Remark: the discussion below was about compare-classes, but it applies to all the RSAT programs involving multiple tests, for example oligo-analysis, dyad-analysis, position-analysis, compare-progiles, ...

Question

I am using your program at http://rsat.ccb.sickkids.ca/compare-classes_form.cgi. Could you please comment on the significant number of P and E cut off? I guess if a number is less than 0.05 for p values, then we have a significant overlap. Just like in any other statistical techniques. How about E-value? What is the significant threshold?

Answer

There is an essential difference between P-value and E-value.

The P-value represents the risk to consider as significant one intersection, whereas it is not. It is somehow the probability for one intersection to be selected as false positive.

Thus, if you have a query group with Q elements, and a reference group with R elements, and the intersection is X, a P-value of 0.05 means that there is 5% chances that two random groups of the same sizes would have at least X elements at their intersection.

This P-value should be interpreted with an extreme caution, because you generally compare several query classes with several reference classes, you take the same risk (e.g.5%) for each comparison. For example, if you are comparing a set 50 clusters of co-expression with a database containing 150 regulons, you will perform 50*150=7500 comparisons. And for each of these comparisons, you take a risk of 5% to select a false positive. Thus, for the whole battery of tests, you would expect to select 7500*5%=375 false positives !

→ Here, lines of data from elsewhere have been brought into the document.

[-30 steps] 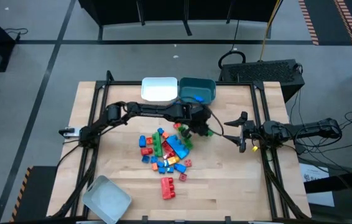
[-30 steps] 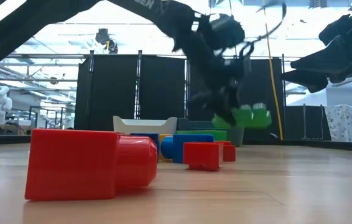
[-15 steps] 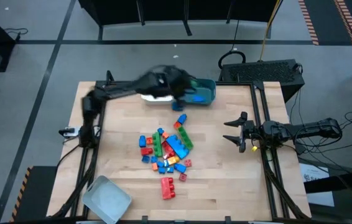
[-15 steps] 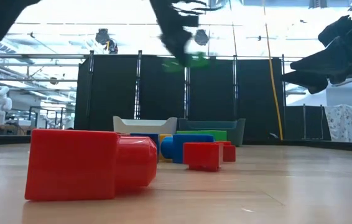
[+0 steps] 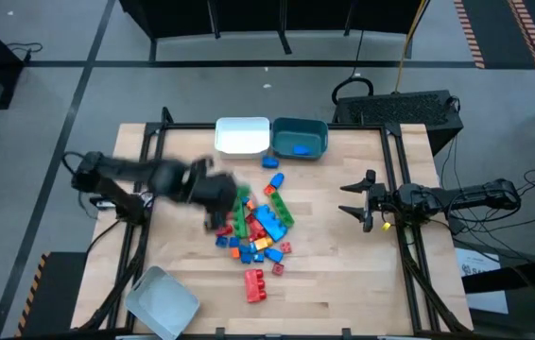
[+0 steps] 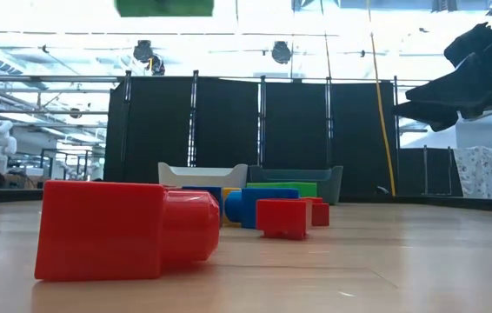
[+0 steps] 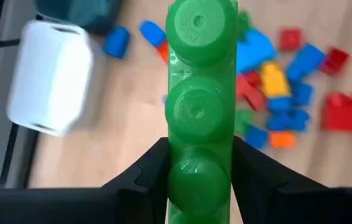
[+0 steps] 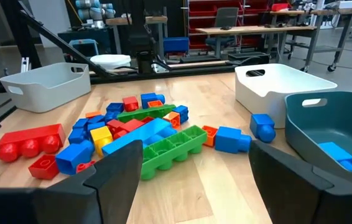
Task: Sort blocks by size
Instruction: Put the green rectangular 4 stud game piece into the gray bin
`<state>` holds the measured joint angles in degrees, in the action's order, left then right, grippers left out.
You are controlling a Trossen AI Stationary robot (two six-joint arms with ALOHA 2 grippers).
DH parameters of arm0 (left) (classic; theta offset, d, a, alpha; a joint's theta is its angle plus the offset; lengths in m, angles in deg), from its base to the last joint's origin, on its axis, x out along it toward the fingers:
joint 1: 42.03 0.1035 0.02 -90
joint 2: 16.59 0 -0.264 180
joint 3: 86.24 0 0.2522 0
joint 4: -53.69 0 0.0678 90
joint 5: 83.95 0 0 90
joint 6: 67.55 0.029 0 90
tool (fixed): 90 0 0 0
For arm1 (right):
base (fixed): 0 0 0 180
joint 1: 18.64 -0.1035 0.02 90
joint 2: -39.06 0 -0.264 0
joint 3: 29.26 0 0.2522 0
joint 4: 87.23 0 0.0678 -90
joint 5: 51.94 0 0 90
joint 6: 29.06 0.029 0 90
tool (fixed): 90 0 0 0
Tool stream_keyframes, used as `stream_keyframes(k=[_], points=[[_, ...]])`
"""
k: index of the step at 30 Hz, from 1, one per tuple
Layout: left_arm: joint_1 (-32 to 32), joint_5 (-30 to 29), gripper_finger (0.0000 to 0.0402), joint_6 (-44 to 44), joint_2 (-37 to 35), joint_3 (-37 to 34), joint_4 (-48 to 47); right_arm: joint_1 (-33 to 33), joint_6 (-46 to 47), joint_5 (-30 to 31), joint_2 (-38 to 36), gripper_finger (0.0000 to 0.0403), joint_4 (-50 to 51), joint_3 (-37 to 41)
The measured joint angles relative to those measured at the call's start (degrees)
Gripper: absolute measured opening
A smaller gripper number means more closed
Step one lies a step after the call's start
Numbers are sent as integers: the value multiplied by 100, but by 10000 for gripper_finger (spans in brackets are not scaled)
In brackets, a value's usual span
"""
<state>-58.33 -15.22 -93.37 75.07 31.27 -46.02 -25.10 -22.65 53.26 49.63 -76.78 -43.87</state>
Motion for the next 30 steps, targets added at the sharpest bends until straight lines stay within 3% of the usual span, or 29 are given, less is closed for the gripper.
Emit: stream_keyframes(k=[5, 13, 20, 30], points=[[-1258, -265, 133, -1792, -84, -794, -57, 2, 24, 0, 0, 279, 0, 0], [-2752, 498, 133, -3716, -44, -1683, 193, 0, 49, 0, 0, 279, 0, 0], [-3658, 700, 133, -5406, -47, -1740, 239, 0, 215, 0, 0, 279, 0, 0], [-4475, 1297, 133, -6487, 381, -1740, 399, 0, 188, -2, 0, 279, 2, 0]])
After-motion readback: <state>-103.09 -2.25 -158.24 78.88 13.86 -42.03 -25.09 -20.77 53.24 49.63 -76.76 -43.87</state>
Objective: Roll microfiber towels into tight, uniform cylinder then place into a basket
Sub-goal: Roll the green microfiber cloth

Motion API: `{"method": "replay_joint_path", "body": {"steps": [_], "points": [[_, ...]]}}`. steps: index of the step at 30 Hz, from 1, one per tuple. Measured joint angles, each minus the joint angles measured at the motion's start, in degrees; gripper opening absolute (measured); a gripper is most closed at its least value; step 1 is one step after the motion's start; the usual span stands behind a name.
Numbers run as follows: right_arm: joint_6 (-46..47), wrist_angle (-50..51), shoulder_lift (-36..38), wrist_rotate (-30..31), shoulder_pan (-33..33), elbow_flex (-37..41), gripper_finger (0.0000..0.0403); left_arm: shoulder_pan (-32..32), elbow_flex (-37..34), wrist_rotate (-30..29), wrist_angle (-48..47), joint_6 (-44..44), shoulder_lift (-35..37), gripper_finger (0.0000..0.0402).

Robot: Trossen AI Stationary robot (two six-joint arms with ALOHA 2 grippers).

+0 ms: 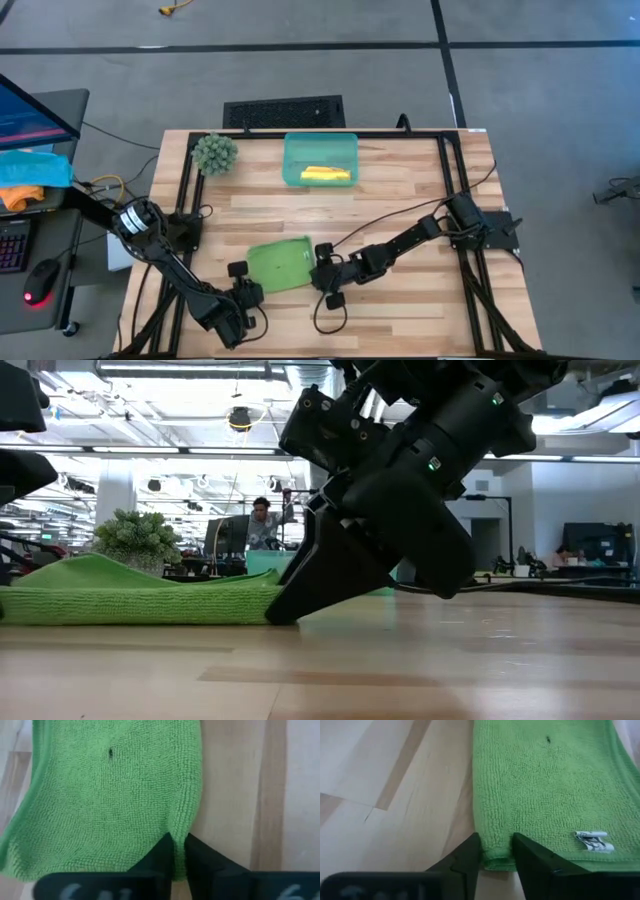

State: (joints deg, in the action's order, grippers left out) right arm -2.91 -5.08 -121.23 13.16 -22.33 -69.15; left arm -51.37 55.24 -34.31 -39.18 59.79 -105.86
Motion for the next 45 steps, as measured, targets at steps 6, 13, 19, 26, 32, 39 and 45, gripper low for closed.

The E-value is precisely an estimation of the expected number of false positives. For a battery of T tests.

E-value = Pvalue * T
	= 7500*5% = 375

Some authors call the E-value "Bonferoni-corrected P-value", but I dont' like this expression, because the E-value is not a probability. Indeed, P-values must by definition be comprized between 0 and 1, whereas the E-value can take any value between 0 and T (the number of tests).

Actually, Bonferoni's rule consists in selecting a threshold on P-value < 1/T. In practice, this is equivalent to select a threshold on E-value < 1, which means that you expect less than 1 false positive for the whole battery of tests.

In short, I recommend to interpret the results on the basis of the E-value, NOT the P-value.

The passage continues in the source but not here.